And at the top, Alabama takes over the No. 1 position following a crushing win over Duke. The Crimson Tide have impressed each week and appear to have overcome personnel losses from last season's championship squad without missing a beat. That said, Alabama's schedule isn't getting any easier -- according to FEI, they're about to embark on a difficult stretch. The Crimson Tide will face five current FEI top 20 teams in their final nine games, starting with a trip to Arkansas this weekend. Based on projected win expectations, Alabama is only expected to go 6-2 against FBS opponents down the stretch (7-2 with the inclusion of their game against FCS Georgia State). As described in last week's ESPN Insider piece, a multiple-loss national championship game participant is a very real possibility in 2010.
I've received several requests to provide a bit more insight into the raw drive efficiency data that goes into the formula for FEI. Since we're still a few weeks away from debuting this year's Offensive and Defensive FEI data, I thought it might be interesting to take different slices each week of the raw numbers themselves. I'm calling this section "Three and Out," a set of three tables each week ranking the top teams, offensively and defensively, according to various drive splits.

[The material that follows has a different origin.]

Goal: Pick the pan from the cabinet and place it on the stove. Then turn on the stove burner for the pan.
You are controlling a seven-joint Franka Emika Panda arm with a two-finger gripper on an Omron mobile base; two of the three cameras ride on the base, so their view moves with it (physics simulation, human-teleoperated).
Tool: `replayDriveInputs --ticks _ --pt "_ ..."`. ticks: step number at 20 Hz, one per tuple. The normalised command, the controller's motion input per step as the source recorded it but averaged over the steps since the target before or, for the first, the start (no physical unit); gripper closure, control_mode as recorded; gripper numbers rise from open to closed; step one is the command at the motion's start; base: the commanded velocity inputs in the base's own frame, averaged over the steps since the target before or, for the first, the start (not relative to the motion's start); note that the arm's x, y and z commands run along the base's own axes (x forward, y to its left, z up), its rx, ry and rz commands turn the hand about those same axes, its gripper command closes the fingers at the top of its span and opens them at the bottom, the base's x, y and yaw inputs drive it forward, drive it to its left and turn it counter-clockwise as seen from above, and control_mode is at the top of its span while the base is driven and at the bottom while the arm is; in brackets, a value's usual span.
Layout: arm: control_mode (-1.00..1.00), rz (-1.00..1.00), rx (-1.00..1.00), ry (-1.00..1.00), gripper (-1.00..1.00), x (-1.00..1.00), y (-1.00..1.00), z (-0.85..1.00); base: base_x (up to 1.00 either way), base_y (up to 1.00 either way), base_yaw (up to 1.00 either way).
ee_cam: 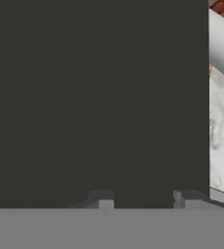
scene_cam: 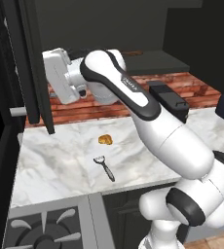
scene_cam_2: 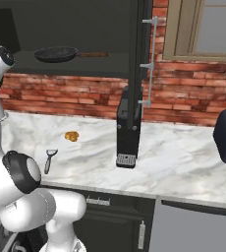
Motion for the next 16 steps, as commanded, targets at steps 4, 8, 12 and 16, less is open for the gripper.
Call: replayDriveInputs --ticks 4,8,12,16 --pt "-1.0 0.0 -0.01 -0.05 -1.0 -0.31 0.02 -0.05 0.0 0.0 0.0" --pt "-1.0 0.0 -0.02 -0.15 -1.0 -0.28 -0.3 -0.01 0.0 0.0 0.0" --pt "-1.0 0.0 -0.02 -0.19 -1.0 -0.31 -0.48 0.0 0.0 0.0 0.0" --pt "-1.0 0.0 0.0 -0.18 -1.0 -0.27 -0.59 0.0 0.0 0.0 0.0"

This will certainly be a recurring series in this space, if not a weekly one. The idea isn't necessarily to unearth new groundbreaking drive metrics (though it might). And due to sample size, especially early in the season, we may only be able to draw general conclusions. But I'm openly soliciting feedback here on drive splits that may be of interest to you. The most popular splits may become permanent weekly data tables, or I may simply use this space to dig up quirks and peculiarities in team performances.
Let's get to it. All data provided in these tables includes only FBS vs. FBS non-garbage possessions. None of these numbers are adjusted for the strength of the opposition faced.
|Three and Out Percentage|
|Offensive Leaders||Defensive Leaders|
|Boise State||1||21||.048||South Carolina||9||16||.563|
|South Carolina||2||18||.111||Boise State||9||21||.429|
What better way to start the "Three and Out" series than with three-and-outs? Officially, these are possessions that lasted three plays or fewer that did not result in a touchdown and concluded fewer than 10 yards from starting field position. Generally speaking, teams that limit three-and-outs also have strong offensive efficiency, but there is not a direct relationship between the two metrics.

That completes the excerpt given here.